Learning-based Control for PMSM Using Distributed Gaussian Processes with Optimal Aggregation Strategy

TL;DR

This paper introduces a control-aware optimal aggregation method for distributed Gaussian process regression to improve PMSM control, emphasizing computational efficiency and stability, validated through simulations.

Contribution

It proposes a novel Lyapunov-based aggregation strategy that uses only the posterior mean, simplifying implementation in PMSM control systems.

Findings

Effective in simulation environments

Reduces computational complexity

Ensures stability in control applications

Abstract

The growing demand for accurate control in varying and unknown environments has sparked a corresponding increase in the requirements for power supply components, including permanent magnet synchronous motors (PMSMs).
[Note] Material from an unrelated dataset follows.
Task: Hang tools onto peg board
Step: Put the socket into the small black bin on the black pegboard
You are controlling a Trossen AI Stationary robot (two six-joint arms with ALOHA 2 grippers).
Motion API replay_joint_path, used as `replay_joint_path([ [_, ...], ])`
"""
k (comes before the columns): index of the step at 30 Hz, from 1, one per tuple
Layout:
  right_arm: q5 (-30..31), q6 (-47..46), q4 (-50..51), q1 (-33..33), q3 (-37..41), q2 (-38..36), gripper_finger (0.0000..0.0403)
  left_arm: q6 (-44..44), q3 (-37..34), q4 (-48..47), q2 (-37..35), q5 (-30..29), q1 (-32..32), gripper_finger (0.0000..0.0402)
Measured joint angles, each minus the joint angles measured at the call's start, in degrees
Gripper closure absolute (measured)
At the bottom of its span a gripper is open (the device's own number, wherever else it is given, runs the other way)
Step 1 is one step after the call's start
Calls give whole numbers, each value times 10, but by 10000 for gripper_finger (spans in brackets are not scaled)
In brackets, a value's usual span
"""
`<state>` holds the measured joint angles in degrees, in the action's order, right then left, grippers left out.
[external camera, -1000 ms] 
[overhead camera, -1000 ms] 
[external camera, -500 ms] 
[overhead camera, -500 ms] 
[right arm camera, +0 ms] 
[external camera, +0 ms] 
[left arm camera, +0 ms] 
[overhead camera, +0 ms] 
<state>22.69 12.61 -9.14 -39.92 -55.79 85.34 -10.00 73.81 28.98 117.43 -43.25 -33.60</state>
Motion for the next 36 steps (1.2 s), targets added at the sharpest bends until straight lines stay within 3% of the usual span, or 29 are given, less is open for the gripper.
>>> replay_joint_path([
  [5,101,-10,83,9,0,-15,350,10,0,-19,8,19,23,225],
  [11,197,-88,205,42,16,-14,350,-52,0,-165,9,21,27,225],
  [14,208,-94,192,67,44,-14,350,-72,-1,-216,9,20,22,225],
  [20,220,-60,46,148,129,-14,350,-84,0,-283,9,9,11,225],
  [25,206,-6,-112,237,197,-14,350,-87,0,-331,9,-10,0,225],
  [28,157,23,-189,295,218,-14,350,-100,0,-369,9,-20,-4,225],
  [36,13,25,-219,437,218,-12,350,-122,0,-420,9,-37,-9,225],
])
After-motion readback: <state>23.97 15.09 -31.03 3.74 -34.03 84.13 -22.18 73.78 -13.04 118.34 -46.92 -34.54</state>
To infer the unknown part of the system, machine learning techniques are widely employed, especially Gaussian process regression (GPR) due to its flexibility of continuous system modeling and its guaranteed performance. For practical implementation, distributed GPR is adopted to alleviate the high computational complexity. However, the study of distributed GPR from a control perspective remains an open problem. In this paper, a control-aware optimal aggregation strategy of distributed GPR for PMSMs is proposed based on the Lyapunov stability theory. This strategy exclusively leverages the posterior mean, thereby obviating the need for computationally intensive calculations associated with posterior variance in alternative approaches. Moreover, the straightforward calculation process of our proposed strategy lends itself to seamless implementation in high-frequency PMSM control. The effectiveness of the proposed strategy is demonstrated in the simulations.